▸ **Stored items**:
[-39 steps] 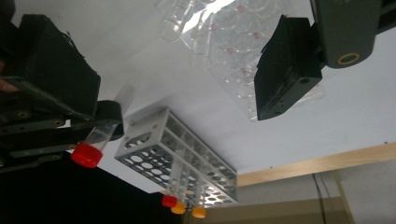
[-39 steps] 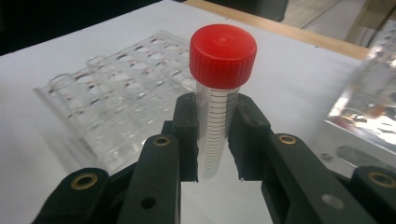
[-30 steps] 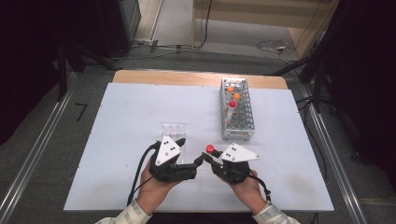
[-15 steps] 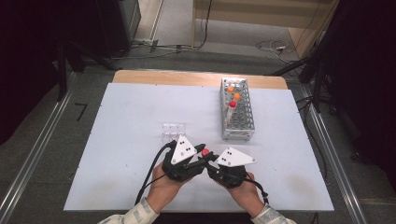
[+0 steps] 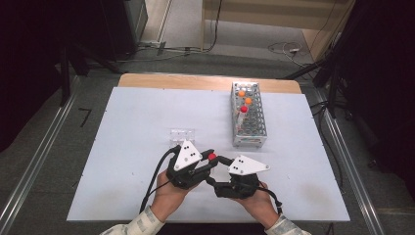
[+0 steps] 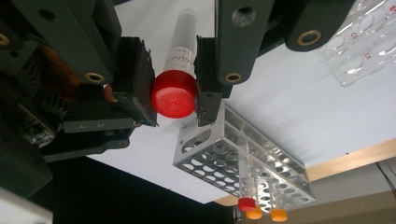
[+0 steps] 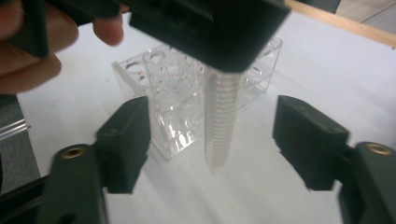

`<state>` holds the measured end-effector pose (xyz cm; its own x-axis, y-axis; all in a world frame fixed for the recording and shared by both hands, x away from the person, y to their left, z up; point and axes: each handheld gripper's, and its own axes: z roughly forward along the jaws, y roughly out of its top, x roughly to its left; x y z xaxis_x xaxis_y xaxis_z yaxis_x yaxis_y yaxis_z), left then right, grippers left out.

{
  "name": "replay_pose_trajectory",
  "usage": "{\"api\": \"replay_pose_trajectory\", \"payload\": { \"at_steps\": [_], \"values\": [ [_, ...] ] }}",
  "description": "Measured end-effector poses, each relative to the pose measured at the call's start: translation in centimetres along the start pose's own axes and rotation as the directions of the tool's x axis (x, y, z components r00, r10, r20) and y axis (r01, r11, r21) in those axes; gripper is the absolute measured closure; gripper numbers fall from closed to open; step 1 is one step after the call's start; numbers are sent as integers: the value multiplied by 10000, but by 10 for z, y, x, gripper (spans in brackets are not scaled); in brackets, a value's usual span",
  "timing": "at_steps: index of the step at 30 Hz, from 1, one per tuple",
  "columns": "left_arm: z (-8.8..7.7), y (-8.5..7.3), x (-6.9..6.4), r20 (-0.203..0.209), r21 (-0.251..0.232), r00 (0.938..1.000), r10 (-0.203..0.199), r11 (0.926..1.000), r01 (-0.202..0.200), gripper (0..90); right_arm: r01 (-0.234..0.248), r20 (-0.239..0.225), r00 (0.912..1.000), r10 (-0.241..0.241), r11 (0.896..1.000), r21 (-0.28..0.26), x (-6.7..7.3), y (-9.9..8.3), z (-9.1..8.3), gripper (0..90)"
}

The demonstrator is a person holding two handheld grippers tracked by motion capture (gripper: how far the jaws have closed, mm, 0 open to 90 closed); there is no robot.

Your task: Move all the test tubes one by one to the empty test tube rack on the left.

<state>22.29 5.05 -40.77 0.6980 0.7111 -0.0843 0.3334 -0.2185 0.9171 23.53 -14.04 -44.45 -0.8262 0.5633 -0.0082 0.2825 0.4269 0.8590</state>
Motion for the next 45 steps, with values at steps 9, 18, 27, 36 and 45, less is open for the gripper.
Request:
{"api": "replay_pose_trajectory", "payload": {
  "at_steps": [9,18,27,36,45],
  "values": [
    [-11,13,9,-37,-547,9998,-202,9983,200,701,-180,47,9998,180,9998,-32,-3,-4,-4,226],
    [-10,22,27,-254,-573,9988,-415,9976,400,701,-234,112,9997,234,9997,52,-4,-5,-3,226],
    [-26,30,42,-652,-1120,9958,-649,9921,574,701,-292,145,9995,291,9996,52,-5,-6,-3,229],
    [-53,28,59,-1556,-1111,9859,-619,9928,448,701,-338,218,9992,337,9994,53,-6,-6,-4,231],
    [-59,6,57,-1719,-313,9842,-426,9988,377,701,-358,283,9990,357,9994,5,-7,-6,-5,234]
  ]
}}
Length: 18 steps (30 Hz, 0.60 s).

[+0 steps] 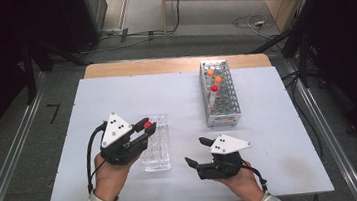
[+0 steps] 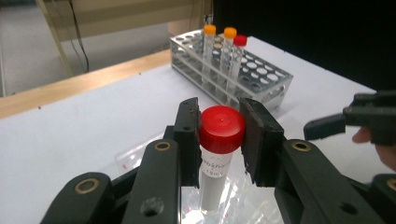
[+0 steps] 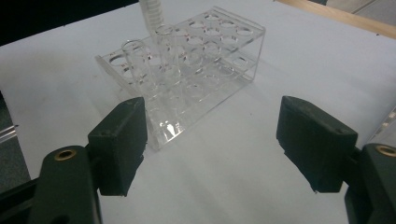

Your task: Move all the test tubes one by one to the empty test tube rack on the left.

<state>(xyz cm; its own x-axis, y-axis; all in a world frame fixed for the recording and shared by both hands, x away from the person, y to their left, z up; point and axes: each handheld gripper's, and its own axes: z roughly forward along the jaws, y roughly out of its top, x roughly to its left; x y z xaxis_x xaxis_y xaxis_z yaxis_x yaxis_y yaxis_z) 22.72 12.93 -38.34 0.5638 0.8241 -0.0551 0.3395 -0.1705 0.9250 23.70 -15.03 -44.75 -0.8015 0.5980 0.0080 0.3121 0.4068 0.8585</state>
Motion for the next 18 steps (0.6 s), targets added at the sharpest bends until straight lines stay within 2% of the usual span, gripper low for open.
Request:
{"api": "replay_pose_trajectory", "payload": {
  "at_steps": [8,13,18],
  "values": [
    [0,-6,-4,85,172,10000,41,9998,-42,700,-69,22,10000,69,10000,-33,-2,0,-2,236],
    [8,-20,-6,31,425,10000,79,9991,-81,699,-62,23,10000,62,10000,-47,-2,0,-2,236],
    [16,-30,-6,43,661,10000,-62,9978,59,691,-17,33,10000,17,10000,-22,-2,0,-2,236]
  ]
}}
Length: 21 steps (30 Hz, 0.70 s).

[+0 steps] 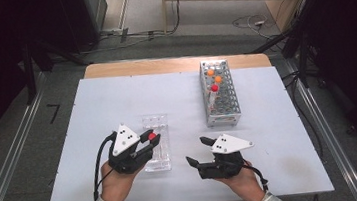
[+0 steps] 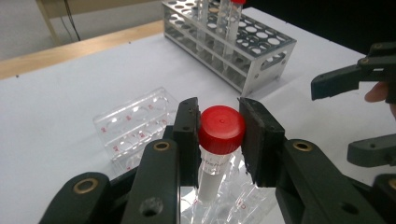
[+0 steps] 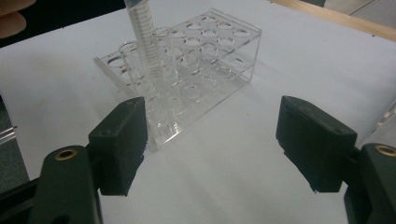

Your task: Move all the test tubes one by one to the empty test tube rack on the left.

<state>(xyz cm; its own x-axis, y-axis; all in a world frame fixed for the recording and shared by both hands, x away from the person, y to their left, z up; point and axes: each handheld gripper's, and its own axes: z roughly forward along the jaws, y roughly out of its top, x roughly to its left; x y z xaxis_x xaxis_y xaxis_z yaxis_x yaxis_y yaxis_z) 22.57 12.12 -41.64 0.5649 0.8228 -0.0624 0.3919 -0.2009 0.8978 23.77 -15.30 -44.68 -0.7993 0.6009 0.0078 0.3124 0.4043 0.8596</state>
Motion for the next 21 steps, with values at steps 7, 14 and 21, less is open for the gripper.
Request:
{"api": "replay_pose_trajectory", "payload": {
  "at_steps": [7,14,21],
  "values": [
    [2,-2,2,194,52,9995,-239,9997,238,596,-37,69,10000,37,10000,-4,-1,0,0,236],
    [-4,-1,6,-11,-340,9978,-656,9973,655,412,-293,719,9969,314,9991,-302,-14,2,-5,247],
    [-6,-2,13,-438,-593,9902,-1323,9898,1296,188,-930,1932,9759,1018,9942,-538,-41,10,-3,255]
  ]
}}
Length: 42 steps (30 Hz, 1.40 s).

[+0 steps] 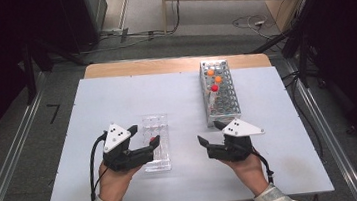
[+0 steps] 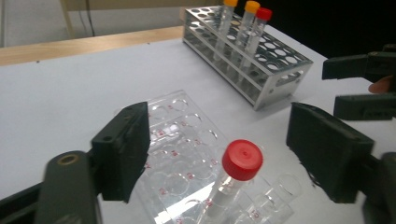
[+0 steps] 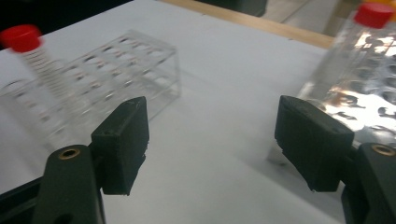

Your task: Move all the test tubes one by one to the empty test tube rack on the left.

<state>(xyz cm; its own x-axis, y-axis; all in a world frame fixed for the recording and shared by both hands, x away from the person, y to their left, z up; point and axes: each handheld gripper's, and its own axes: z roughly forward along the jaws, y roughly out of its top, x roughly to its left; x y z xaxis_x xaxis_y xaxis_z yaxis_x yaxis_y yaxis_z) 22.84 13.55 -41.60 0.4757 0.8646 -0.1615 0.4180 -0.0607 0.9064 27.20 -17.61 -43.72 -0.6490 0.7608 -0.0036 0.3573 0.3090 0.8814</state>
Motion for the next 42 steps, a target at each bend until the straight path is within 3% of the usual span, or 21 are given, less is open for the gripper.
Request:
{"api": "replay_pose_trajectory", "payload": {
  "at_steps": [4,7,9,14,19,24,38,42],
  "values": [
    [-1,0,4,-107,-93,9996,-265,9996,264,145,-365,1081,9935,367,9993,-36,-20,11,14,268],
    [-2,0,6,-203,-163,9994,-293,9994,289,141,-896,1487,9846,922,9957,-240,-38,18,29,294],
    [-3,-1,7,-259,-213,9991,-339,9992,334,141,-926,1882,9774,962,9953,-283,-46,21,41,313],
    [-4,-2,10,-349,-217,9988,-337,9992,329,142,-1515,2168,9638,1550,9879,-328,-68,26,65,401],
    [-5,-1,9,-354,-251,9990,-260,9994,251,143,-1569,2223,9612,1635,9865,-472,-71,29,76,500],
    [-6,-1,8,-342,-288,9990,-279,9992,269,142,-1656,2317,9584,1669,9859,-252,-71,25,84,546],
    [-7,-1,8,-383,-331,9990,-251,9992,238,138,-1602,2525,9534,1651,9863,-400,-73,25,87,710],
    [-7,-1,8,-382,-349,9990,-248,9991,234,137,-1511,2540,9537,1609,9868,-576,-72,27,84,712]
  ]
}}
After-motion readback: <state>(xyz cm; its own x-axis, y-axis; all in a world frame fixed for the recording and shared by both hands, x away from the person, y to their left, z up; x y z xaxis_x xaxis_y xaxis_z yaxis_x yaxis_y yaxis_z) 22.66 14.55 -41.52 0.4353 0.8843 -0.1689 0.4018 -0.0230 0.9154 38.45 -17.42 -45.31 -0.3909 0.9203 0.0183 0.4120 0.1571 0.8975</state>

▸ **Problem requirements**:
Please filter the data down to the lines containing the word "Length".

▸ **Solved problem**:
Length: 18 steps (30 Hz, 0.60 s).
Length: 21 steps (30 Hz, 0.70 s).
Length: 42 steps (30 Hz, 1.40 s).

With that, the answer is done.